PROJECT SUMMARY: Chronic pain is a poorly managed health disorder and common treatments (e.g. opioids) have significant issues associated with them: risk of addiction, constipation, cognitive impairment, motor impairment, fatal respiratory depression, and others. Developing new, non-opioid based pain therapies is a major effort of the scientific community; however, the identification of new targets is still a bottleneck in this endeavor. G protein-gated inwardly rectifying potassium (GIRK) channels are members of the inwardly rectifying K+ channel (KIR) family. GIRK channels and known to couple to the μ-opioid (μOR), which is a key target of opioid analgesics, and multiple lines of evidence indicate that the therapeutics utilize GIRK channel-mediated hyperpolarization to produce their analgesic effect in rodents. In addition, variations in the Girk2 gene (KCNJ6) are associated with decreased therapeutic efficacy of opioid analgesics and pain sensitivity in humans. Work from our labs has shown that systemic administration of GIRK1/2 activators, alone or in combination with morphine, can produce analgesia, and can enhance the effects of morphine in preclinical mouse models of acute pain and persistent pain. In addition, we have observed that systemic administration of our GIRK activators does not result in significant motor impairment, nor does it appear to be perceived as rewarding in the conditioned place preference assay (CPP). In order to develop first-in-class, IND-ready GIRK1/2 activators, we will optimize our lead scaffold with the appropriate activity, selectivity and DMPK properties. We will utilize an iterative medicinal chemistry approach coupled with an acute inflammatory (carrageenan) pain model to determine a PK/PD model that can be used to progress compounds into further chronic models of pain. The selective GIRK1/2 activators will offer a unique opportunity to help advance the field toward a first-in-class therapeutic agent.

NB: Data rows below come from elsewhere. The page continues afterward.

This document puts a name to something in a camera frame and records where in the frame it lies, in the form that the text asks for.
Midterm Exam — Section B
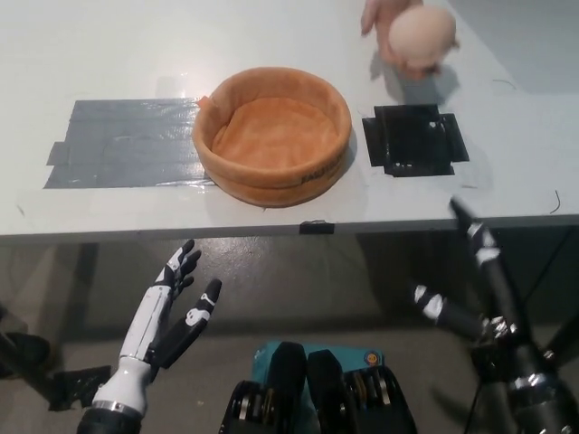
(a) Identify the grey table leg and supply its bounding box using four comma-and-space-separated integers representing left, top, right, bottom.
66, 242, 100, 363

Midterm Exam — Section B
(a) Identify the orange plush round basket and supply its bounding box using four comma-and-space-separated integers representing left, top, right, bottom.
193, 66, 353, 208

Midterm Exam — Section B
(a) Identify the small black tape strip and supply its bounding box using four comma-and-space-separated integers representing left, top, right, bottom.
299, 220, 336, 236

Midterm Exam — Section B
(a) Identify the dark shoe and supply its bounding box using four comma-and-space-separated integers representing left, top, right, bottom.
0, 332, 52, 379

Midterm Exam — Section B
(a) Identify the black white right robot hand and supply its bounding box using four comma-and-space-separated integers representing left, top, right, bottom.
412, 196, 562, 385

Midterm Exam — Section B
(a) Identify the black teal robot torso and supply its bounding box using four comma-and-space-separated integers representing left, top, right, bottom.
220, 341, 417, 434

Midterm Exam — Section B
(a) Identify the pale pink plush dumpling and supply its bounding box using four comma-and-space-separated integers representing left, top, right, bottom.
388, 7, 456, 61

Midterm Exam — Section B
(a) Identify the black tape square patch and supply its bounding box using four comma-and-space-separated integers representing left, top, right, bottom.
363, 103, 470, 176

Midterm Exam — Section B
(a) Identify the grey duct tape patch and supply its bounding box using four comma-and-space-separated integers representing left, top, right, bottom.
44, 97, 216, 191

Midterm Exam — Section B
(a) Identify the person's bare hand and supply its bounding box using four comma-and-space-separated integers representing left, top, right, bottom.
360, 0, 462, 80

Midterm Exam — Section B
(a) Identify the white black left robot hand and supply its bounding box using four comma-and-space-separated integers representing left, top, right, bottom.
92, 240, 223, 415

项目概要： 慢性疼痛是一种管理不善的健康疾病，常见的治疗（如阿片类药物）存在重大问题 与他们相关的：成瘾，便秘，认知障碍，运动障碍，致命的呼吸风险 抑郁症和其他。开发新的，非阿片类药物为基础的疼痛疗法是科学的主要努力， 然而，新目标的确定仍然是这一奋进的瓶颈。G蛋白门控 内向整流钾（GIRK）通道是内向整流K+通道（KIR）家族的成员。 GIRK通道，已知与μ-阿片样物质（μOR）偶联，μ-阿片样物质是阿片类镇痛药的关键靶点， 多种证据表明，治疗剂利用GIRK通道介导的超极化， 在啮齿类动物中产生镇痛作用。此外，Girk 2基因（KCNJ 6）的变异与 阿片类镇痛药的治疗效果和人类的疼痛敏感性降低。我们实验室的工作 显示全身给予GIRK 1/2激活剂，单独或与吗啡联合，可以产生 镇痛，并可增强吗啡在急性疼痛和持续性疼痛的临床前小鼠模型中的作用。 痛苦此外，我们已经观察到全身施用我们的GIRK激活剂不会导致 严重的运动障碍，也没有出现被认为是奖励的条件性位置偏好 含量测定（CPP）。为了开发一流的IND准备GIRK 1/2激活剂，我们将优化我们的铅支架 具有适当的活性、选择性和DMPK性质。我们将利用迭代药物化学 方法与急性炎性（角叉菜胶）疼痛模型相结合，以确定PK/PD模型， 用于将化合物进展为进一步的慢性疼痛模型。选择性GIRK 1/2激活剂将提供 一个独特的机会，以帮助推进该领域向一流的治疗剂。